• [What to work on]:
Please copy exactly the lines that run from the start of the entries to the line containing "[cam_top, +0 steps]", inclusive.

##### Dataset #####

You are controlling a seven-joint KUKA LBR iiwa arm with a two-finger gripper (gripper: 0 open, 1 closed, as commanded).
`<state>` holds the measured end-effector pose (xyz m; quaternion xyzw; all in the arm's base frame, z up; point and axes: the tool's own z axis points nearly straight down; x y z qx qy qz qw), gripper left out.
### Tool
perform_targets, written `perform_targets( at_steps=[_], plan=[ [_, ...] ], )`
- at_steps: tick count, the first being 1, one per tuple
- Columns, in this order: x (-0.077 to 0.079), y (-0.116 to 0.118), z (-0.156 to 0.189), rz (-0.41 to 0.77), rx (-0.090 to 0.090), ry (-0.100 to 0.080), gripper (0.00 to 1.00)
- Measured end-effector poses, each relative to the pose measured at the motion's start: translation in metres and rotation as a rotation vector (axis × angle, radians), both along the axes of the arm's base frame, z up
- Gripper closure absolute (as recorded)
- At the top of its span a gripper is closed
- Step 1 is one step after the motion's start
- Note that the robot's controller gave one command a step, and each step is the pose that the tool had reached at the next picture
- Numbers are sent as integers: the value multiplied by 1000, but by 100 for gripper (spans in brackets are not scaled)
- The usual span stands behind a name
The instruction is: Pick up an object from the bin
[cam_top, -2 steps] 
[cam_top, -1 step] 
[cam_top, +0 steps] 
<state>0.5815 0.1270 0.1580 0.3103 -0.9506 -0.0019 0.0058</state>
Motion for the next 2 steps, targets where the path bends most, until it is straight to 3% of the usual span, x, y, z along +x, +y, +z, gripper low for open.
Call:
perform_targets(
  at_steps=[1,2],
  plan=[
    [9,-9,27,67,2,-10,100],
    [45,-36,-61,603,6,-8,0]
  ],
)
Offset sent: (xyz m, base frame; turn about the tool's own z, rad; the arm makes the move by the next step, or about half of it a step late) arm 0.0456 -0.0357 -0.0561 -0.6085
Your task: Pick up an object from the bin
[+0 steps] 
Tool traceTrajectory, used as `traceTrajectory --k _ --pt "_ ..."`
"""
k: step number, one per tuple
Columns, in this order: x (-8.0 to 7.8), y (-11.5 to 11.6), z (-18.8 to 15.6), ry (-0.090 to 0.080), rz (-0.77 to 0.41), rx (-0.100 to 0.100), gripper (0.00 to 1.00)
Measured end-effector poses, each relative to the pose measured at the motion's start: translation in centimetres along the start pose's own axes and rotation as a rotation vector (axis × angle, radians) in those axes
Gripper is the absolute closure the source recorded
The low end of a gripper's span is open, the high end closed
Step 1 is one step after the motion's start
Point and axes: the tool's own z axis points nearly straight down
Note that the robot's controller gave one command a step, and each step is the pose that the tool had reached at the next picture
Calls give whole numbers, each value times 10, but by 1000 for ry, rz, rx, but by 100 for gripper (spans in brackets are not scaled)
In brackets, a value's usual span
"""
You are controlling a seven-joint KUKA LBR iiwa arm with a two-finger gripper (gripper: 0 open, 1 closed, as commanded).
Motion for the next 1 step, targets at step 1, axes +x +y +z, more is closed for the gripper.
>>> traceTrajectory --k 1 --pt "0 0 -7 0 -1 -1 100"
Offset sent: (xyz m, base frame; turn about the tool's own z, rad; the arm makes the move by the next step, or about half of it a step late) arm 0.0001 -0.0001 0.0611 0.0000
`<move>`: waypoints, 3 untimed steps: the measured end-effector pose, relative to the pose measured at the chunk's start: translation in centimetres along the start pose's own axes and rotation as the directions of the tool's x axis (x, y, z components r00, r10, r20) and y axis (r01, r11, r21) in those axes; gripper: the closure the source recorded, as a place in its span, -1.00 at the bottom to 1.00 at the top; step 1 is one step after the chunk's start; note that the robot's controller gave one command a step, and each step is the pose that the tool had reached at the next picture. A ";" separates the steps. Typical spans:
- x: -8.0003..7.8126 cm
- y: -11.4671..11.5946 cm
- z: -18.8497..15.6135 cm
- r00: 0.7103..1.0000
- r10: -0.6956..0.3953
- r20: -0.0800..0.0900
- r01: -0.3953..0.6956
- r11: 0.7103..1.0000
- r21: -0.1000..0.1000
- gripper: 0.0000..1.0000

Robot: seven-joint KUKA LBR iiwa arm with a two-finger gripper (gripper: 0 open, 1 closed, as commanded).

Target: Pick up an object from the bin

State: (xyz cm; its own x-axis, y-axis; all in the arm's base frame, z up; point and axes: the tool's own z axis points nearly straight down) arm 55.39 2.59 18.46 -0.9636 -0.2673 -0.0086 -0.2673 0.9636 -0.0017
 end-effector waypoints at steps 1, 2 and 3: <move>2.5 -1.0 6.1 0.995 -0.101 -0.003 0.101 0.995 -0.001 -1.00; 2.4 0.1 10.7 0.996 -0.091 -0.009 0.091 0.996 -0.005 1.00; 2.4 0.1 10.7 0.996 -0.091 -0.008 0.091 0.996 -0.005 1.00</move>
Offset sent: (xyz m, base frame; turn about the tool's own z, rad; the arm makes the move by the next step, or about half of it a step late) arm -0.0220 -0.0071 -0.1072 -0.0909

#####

• [Reply]:
You are controlling a seven-joint KUKA LBR iiwa arm with a two-finger gripper (gripper: 0 open, 1 closed, as commanded).
`<state>` holds the measured end-effector pose (xyz m; quaternion xyzw; all in the arm's base frame, z up; point and axes: the tool's own z axis points nearly straight down; x y z qx qy qz qw), gripper left out.
### Tool
perform_targets, written `perform_targets( at_steps=[_], plan=[ [_, ...] ], )`
- at_steps: tick count, the first being 1, one per tuple
- Columns, in this order: x (-0.077 to 0.079), y (-0.116 to 0.118), z (-0.156 to 0.189), rz (-0.41 to 0.77), rx (-0.090 to 0.090), ry (-0.100 to 0.080), gripper (0.00 to 1.00)
- Measured end-effector poses, each relative to the pose measured at the motion's start: translation in metres and rotation as a rotation vector (axis × angle, radians), both along the axes of the arm's base frame, z up
- Gripper closure absolute (as recorded)
- At the top of its span a gripper is closed
- Step 1 is one step after the motion's start
- Note that the robot's controller gave one command a step, and each step is the pose that the tool had reached at the next picture
- Numbers are sent as integers: the value multiplied by 1000, but by 100 for gripper (spans in brackets are not scaled)
- The usual span stands behind a name
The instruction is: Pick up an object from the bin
[cam_top, -2 steps] 
[cam_top, -1 step] 
[cam_top, +0 steps] 

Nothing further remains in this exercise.